= Assignment =
For each line below that holds the string "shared", add one to a tally; report that tally alone.

= Material provided =
*****

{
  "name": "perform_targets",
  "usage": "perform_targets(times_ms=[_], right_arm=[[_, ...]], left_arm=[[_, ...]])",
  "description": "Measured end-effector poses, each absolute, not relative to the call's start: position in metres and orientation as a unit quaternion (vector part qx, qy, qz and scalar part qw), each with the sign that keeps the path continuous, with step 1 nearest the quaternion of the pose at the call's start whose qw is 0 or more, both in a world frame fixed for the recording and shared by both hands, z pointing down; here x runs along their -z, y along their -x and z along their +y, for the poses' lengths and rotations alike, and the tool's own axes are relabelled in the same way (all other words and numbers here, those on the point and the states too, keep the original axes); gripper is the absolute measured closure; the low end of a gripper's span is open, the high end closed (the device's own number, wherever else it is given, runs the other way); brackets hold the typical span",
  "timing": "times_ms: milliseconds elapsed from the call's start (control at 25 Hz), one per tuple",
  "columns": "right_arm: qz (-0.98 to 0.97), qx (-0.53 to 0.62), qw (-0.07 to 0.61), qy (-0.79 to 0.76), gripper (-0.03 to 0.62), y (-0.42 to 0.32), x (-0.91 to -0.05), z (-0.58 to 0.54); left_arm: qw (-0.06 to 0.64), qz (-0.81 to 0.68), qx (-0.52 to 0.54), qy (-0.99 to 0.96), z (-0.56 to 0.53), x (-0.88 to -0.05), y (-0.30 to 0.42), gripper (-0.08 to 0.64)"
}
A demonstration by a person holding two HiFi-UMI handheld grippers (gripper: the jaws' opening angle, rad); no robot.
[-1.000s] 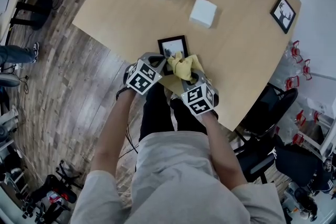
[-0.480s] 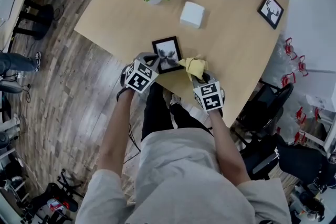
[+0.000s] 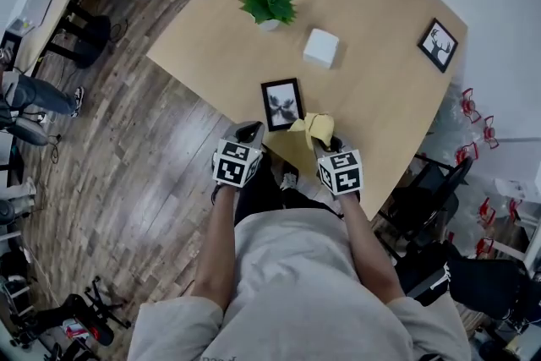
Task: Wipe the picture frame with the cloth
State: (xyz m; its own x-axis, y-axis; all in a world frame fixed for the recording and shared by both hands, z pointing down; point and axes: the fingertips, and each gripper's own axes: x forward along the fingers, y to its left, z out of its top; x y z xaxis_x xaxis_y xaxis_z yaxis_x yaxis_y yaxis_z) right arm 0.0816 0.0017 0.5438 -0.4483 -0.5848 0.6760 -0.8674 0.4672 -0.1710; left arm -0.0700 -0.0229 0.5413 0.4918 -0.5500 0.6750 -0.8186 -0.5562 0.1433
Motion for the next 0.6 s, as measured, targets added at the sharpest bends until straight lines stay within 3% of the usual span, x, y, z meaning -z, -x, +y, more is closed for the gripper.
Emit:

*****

= Reply =
2